__TASK PROMPT__
Please keep to the lines below from the one with "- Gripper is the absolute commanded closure" through the one with "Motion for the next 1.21", and restate them word for word, ends included.

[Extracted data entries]
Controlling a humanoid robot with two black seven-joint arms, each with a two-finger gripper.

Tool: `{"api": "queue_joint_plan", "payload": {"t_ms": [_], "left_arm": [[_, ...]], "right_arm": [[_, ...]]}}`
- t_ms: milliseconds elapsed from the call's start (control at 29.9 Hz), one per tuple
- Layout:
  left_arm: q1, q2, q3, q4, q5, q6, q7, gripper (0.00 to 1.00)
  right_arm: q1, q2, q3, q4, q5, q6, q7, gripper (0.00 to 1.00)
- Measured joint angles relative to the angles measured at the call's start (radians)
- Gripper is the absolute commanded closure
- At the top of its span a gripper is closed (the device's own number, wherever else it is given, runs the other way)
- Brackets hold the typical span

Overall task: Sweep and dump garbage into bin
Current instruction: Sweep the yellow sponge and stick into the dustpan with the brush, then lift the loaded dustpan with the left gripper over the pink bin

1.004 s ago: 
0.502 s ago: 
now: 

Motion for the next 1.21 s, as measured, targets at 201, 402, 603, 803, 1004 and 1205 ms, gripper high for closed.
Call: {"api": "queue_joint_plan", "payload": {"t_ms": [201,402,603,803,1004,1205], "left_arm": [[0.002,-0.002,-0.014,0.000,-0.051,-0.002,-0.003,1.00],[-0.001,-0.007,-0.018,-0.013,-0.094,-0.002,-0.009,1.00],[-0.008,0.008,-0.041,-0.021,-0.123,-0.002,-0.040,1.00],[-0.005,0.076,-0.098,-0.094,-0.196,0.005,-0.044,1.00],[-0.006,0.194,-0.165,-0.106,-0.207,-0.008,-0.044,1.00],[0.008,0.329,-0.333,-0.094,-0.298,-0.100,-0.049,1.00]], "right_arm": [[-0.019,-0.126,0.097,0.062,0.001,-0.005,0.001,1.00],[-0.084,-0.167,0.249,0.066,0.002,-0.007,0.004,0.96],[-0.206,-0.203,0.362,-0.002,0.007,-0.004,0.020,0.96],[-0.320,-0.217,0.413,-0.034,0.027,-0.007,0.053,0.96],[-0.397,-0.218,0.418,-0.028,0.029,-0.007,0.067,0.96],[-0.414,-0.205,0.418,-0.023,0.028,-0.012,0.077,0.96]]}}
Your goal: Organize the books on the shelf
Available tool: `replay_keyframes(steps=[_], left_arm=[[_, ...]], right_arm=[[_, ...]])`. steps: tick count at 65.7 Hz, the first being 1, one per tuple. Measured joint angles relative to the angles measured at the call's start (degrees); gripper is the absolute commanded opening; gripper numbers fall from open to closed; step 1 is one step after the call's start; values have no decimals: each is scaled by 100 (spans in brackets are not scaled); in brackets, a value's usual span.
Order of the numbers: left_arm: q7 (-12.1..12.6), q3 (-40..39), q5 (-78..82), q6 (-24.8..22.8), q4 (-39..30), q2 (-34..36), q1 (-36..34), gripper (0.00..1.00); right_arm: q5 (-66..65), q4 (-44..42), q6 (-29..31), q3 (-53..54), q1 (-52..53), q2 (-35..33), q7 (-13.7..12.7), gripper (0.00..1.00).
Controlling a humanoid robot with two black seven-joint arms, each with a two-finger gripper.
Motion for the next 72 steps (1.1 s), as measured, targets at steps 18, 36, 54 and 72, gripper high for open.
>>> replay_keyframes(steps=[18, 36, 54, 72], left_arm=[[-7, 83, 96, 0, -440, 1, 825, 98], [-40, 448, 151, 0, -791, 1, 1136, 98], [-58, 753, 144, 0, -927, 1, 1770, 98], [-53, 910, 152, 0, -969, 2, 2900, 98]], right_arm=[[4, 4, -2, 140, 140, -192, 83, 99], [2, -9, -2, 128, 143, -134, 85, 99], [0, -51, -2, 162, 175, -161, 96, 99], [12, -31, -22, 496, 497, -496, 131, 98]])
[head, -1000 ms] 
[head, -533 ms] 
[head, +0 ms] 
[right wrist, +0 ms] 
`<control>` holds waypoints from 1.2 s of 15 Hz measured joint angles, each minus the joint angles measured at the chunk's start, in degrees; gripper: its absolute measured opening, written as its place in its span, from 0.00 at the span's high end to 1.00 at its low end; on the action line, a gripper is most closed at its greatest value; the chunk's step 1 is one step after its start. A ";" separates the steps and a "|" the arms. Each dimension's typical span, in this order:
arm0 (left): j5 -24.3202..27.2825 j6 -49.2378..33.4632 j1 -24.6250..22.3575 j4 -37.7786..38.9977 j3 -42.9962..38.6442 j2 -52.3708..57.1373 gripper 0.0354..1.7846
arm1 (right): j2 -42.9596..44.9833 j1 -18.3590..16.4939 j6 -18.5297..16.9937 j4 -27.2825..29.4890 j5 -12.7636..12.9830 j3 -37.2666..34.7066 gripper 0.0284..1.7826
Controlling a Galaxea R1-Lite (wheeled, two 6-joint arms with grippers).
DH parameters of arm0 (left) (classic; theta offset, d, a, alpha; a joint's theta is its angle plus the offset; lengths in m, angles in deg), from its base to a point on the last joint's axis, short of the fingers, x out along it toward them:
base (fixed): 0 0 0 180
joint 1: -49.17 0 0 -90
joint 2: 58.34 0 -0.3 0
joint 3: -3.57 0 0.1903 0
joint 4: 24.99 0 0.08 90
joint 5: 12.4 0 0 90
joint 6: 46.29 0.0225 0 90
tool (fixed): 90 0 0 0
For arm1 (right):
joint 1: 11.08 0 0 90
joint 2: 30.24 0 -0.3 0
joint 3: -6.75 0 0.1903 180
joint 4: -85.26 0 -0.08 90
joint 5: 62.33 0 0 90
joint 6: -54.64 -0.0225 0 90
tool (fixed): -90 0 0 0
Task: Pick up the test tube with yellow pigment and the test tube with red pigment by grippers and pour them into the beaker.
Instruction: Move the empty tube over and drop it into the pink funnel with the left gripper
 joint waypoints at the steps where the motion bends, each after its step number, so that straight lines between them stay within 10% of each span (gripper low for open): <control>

__RESPONSE FOR THIS EXERCISE__
- Gripper is the absolute commanded closure
- At the top of its span a gripper is closed (the device's own number, wherever else it is given, runs the other way)
- Brackets hold the typical span

Overall task: Sweep and dump garbage into bin
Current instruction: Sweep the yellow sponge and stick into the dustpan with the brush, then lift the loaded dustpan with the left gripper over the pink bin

1.004 s ago: 
0.502 s ago: 
now: 

Motion for the next 1.21 s, as measured, targets at 201, 402, 603, 803, 1004 and 1205 ms, gripper high for closed.

No further output is needed.